DATASET EXCERPT:
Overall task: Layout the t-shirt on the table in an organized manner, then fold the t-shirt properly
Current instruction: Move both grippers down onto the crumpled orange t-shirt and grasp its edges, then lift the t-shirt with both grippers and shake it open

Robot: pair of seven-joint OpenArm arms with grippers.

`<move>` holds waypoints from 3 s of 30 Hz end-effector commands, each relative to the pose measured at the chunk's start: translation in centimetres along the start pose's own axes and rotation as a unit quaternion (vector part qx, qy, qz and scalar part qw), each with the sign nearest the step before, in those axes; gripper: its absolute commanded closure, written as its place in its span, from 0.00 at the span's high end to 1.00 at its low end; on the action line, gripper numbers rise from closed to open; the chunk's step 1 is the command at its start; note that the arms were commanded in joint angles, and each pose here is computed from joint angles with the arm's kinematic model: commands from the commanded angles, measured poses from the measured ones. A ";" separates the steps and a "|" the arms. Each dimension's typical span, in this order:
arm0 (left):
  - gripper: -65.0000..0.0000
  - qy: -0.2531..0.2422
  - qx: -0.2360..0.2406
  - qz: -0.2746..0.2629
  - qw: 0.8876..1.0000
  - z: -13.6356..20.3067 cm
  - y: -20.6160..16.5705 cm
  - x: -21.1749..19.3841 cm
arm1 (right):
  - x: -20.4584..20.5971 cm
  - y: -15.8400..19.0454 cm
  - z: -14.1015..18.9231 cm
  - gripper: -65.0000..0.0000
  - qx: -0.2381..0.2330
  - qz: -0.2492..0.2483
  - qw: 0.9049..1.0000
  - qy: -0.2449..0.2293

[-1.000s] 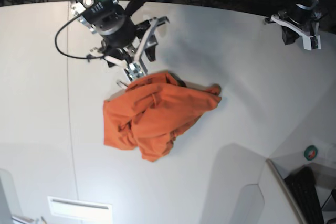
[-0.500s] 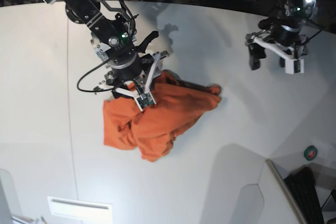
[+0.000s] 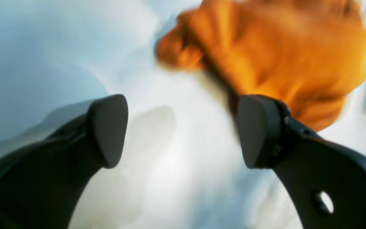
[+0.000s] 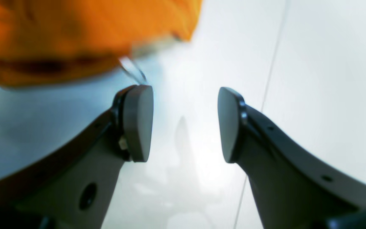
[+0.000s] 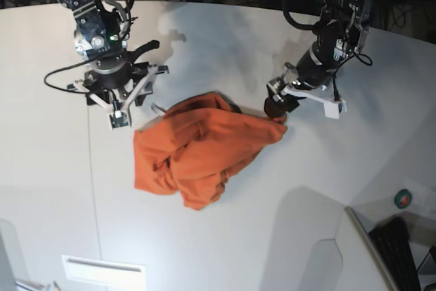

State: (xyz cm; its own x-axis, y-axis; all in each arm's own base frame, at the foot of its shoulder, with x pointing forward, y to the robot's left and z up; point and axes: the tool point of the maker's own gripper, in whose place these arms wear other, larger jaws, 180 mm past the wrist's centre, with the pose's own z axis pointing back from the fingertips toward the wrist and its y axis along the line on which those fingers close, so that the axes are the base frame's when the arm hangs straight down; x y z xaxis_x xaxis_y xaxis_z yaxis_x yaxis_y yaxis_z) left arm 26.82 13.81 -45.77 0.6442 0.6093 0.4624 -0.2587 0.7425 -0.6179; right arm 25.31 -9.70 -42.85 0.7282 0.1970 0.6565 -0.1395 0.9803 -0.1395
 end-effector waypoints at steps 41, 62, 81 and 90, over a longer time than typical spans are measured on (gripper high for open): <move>0.00 -0.110 -0.164 -0.188 0.962 -2.7 -25.7 10.5 | 6.0 0.2 -2.0 0.61 0.041 -0.031 0.997 -0.050; 0.00 -0.111 -0.166 -0.187 0.962 -2.6 -25.9 10.5 | 8.1 3.4 -5.1 0.63 0.089 -0.011 0.994 -0.068; 0.00 -0.112 -0.164 -0.188 0.962 -2.7 -25.9 10.8 | 10.8 2.2 -6.2 0.00 0.078 -0.003 0.993 -0.088; 0.00 -0.148 -0.161 -0.203 0.954 -4.2 -29.5 16.1 | 14.4 -4.3 -4.9 0.00 0.022 0.048 0.989 -0.136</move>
State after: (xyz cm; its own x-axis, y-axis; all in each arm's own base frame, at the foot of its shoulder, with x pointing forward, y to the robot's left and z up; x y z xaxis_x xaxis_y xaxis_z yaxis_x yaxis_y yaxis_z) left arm 46.90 0.73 -25.84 0.4722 0.3622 0.8036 0.1947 0.8463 -0.4959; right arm 38.30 -10.98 -38.53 0.5583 0.2778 0.7817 -0.2451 0.9554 -0.1644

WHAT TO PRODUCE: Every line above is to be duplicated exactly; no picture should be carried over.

RESPONSE TO THIS EXERCISE:
Overall task: Layout the t-shirt on the table in an organized manner, then fold the t-shirt properly
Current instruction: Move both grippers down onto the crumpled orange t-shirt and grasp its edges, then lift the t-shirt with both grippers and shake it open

Robot: pair of seven-joint OpenArm arms with grippers.

`<move>` holds waypoints from 3 s of 30 Hz end-effector commands, each relative to the pose measured at the chunk's start: translation in centimetres along the start pose's own axes and rotation as a unit quaternion (vector part qx, qy, qz and scalar part qw), each with the sign nearest the step before, in those axes; gripper: its absolute commanded closure, written as its place in its span, from 0.00 at the span's high end to 1.00 at its low end; on the action line, gripper numbers rise from closed to open; the chunk's step 1 is the command at its start; note that the arms were commanded in joint angles, and each pose here is computed from joint angles with the arm's kinematic model: commands from the commanded angles, measured poses from the measured ones. A ";" separates the steps and a "|" the arms. Each dimension's typical span, in this order:
arm0 (left):
  - gripper: -65.0000..0.0000
  - qy: -0.2531..0.2422
  - qx: -0.2360..0.2406
  - qz: -0.2746..0.2629
  - qw: 0.8876..1.0000
  - z: -13.6356..20.3067 cm
  - y: -20.6160..16.5705 cm
  - x: -21.1749..19.3841 cm
arm1 (right):
  - x: -20.4584..20.5971 cm
  - y: -15.8400..19.0454 cm
  - z: -14.1015..18.9231 cm
  - gripper: -65.0000..0.0000
  - qx: -0.2381..0.2330
  - qz: -0.2492..0.2483
  - qw: 0.9049..1.0000
  - qy: -0.2449..0.2293

[-1.000s] 
[-0.500s] 
[+0.000s] 
[+0.000s] 
[+0.000s] 

State: (xyz cm; its own x-axis, y-axis; all in each arm's own base frame, at the foot of its shoulder, with x pointing forward, y to the robot's left and z up; point and axes: the tool point of the maker's own gripper, in whose place these arms wear other, larger jaws, 180 mm past the wrist's centre, with the pose's own z axis pointing back from the fingertips toward the wrist and its y axis along the line on which those fingers close, so that the axes are the base frame's when the arm hangs straight down; x y z xaxis_x xaxis_y xaxis_z yaxis_x yaxis_y yaxis_z) left arm 26.82 13.81 -45.77 0.6442 0.6093 0.4624 -0.2587 0.7425 -0.6179; right arm 25.31 -9.70 -42.85 0.7282 0.1970 0.6565 -0.1395 0.9803 -0.1395
 end-effector waypoints at steps 41, 62, 81 and 90, over a longer time than typical spans are measured on (gripper high for open): <move>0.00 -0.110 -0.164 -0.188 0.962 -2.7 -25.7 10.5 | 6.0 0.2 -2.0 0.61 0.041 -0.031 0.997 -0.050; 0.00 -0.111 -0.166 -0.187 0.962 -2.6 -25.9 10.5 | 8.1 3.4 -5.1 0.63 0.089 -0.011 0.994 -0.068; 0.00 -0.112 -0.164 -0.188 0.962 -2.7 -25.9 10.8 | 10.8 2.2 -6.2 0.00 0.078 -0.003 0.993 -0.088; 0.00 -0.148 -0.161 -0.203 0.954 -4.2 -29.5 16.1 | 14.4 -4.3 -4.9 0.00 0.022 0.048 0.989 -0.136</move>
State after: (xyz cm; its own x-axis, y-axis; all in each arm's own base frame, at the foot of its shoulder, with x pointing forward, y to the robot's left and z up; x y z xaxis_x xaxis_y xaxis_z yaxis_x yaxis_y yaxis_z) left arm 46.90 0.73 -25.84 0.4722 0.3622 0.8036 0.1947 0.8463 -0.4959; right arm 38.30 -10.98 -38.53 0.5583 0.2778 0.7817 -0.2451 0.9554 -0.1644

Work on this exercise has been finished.